Evoquer le “ce qui” n’est en rien impli­cite. Cela implique non une logor­rhée mais d’autres cou­rants sur­gis des octets des petites mains de l’espace céré­bral et ses neu­ro­sti­mu­la­tions. Le chaos, qui prend depuis des siècles la forme d’un rec­tangle livresque, reste insuf­fi­sant car ses for­mules le sont elles-mêmes.
Phi­lippe Bou­ti­bonnes, d’une cer­taine manière, syn­thé­tise les pertes et les éclats du lan­gage qui — dans son vou­loir dire — ne cesse de rater sa cible. C’est d’ailleurs ce qui lui per­met de se pour­suivre. Tout énoncé tente d’explorer le monde mais ne fait-il pas que le tour de l’alphabet en ses che­vau­che­ments, ses recom­men­ce­ments, ses mou­ve­ments convulsifs ?

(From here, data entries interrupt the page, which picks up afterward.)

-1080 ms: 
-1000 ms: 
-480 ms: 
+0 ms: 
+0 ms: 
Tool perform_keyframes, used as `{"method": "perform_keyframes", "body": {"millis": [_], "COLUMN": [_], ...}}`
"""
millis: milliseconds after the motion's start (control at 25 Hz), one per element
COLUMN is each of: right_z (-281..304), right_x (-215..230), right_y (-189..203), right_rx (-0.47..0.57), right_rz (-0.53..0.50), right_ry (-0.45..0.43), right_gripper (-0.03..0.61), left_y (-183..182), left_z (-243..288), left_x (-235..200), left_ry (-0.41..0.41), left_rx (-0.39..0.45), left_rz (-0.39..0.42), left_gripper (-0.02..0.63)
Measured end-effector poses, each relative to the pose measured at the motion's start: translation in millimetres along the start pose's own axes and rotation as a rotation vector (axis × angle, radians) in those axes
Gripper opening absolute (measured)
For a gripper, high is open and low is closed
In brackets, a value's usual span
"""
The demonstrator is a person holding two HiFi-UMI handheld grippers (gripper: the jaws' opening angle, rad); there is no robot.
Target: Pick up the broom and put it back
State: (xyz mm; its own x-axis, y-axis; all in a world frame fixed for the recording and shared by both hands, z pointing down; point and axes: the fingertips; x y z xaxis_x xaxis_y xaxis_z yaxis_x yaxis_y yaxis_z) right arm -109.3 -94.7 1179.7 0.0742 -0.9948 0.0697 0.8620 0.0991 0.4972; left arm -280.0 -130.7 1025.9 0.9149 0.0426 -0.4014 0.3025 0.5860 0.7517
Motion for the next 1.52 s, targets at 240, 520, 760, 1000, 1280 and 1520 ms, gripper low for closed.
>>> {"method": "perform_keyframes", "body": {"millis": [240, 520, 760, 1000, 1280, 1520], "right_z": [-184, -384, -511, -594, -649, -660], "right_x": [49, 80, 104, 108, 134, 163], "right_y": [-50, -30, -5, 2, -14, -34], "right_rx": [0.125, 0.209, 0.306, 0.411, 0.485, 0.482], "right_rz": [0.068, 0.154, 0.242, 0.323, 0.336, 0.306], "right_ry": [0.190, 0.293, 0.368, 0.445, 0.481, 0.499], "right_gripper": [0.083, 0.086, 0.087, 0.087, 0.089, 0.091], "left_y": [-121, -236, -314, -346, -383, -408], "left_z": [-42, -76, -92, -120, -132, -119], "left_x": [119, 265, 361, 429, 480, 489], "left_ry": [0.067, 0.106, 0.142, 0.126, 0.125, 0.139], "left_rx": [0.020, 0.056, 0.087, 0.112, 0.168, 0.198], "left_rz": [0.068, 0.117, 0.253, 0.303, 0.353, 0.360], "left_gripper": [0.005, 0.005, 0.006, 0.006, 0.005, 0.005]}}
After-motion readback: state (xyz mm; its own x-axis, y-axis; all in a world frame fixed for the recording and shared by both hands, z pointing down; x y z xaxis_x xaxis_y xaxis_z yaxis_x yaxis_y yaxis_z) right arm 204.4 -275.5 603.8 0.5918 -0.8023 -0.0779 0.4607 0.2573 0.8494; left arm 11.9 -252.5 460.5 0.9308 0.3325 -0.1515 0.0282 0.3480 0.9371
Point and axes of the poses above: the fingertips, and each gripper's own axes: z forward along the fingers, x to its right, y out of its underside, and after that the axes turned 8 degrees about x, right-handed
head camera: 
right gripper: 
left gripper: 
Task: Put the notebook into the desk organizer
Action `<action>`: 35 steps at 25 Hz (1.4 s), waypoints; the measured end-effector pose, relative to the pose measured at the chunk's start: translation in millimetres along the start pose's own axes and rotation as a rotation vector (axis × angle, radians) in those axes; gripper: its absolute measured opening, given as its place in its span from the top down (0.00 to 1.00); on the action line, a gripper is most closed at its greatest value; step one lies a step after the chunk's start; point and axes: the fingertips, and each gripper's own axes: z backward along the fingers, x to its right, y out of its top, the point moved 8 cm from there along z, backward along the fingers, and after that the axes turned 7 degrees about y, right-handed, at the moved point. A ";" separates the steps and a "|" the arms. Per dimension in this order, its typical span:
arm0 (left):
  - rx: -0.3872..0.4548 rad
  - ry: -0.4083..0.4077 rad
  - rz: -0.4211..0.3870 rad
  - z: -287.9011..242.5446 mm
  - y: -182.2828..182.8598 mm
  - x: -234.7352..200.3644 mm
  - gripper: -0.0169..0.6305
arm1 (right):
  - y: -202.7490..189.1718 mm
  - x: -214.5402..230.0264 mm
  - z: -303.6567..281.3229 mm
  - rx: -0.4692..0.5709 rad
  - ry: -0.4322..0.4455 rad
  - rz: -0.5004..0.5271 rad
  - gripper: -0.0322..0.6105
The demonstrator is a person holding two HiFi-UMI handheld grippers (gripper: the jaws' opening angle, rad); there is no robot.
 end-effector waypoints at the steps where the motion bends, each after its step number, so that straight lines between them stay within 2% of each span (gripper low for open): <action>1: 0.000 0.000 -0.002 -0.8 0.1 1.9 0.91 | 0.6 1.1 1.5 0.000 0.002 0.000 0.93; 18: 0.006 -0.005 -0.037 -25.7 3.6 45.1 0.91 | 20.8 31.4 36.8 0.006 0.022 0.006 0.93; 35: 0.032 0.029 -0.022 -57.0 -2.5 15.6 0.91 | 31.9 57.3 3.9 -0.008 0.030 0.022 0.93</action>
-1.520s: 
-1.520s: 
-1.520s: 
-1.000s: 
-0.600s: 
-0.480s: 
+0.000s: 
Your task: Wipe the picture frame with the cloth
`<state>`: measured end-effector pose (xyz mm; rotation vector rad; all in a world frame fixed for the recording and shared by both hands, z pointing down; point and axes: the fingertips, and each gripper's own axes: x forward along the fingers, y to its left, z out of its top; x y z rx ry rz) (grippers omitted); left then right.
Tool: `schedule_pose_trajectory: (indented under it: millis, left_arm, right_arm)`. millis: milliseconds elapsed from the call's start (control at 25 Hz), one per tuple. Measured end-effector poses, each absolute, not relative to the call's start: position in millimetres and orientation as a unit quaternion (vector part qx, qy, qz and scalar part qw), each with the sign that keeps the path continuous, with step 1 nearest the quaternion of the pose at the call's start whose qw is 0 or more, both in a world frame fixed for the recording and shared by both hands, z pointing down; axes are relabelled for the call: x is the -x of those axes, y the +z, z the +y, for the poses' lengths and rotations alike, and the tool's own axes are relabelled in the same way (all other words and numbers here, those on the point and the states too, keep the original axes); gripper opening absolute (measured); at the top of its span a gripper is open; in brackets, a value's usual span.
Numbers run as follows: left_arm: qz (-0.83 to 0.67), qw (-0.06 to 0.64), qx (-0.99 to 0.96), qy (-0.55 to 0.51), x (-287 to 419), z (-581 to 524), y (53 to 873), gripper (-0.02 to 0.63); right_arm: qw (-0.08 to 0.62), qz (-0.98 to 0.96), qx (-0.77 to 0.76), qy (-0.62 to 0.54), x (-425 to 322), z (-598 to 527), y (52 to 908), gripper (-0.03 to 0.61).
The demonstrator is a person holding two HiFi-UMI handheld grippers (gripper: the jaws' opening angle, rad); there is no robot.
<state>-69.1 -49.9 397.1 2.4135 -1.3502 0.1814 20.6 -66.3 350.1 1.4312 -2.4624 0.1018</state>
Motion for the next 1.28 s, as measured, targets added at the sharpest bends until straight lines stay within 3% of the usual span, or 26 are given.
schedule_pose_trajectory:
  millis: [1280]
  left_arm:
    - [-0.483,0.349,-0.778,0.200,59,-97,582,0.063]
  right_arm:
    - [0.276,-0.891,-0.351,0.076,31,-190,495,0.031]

Bouti­bonnes rap­pelle que, plu­tôt que de pro­duire de la pen­sée, la pen­sée dans la “tombe noire” du texte n’est pas le seuil que l’on croit : per­cu­tant le néant, il le devient. Il faut néan­moins res­ter sur ce seuil — là où les mots ne font pas ce qu’ils espèrent — qui n’en est pas vrai­ment un. La seule manière de tou­cher à l’extase du sens est non de s’enfermer dans la clô­ture du dis­cours mais en celle du monde.
Il faut donc savoir res­ter sur le seuil devant ce presque rien pris pour un presque tout. L’auteur remet, en ce “sens”, les hor­loges à l’heure : face à l’informulé, le texte en vou­lant l’éponger lui donne une valeur plus haute. D’où la qua­dra­ture de cercle du dis­cours. Il nous fait signe mais il échappe tou­jours à la maî­trise humaine sans que nul n’ose le rap­pe­ler. Bou­ti­bonnes le fait.

jean-paul gavard-perret

Phi­lippe Bou­ti­bonnes, Ce qui…, Edi­tions de l’Ollave, Rus­trel, 2016, 106 p. — 16,00 €.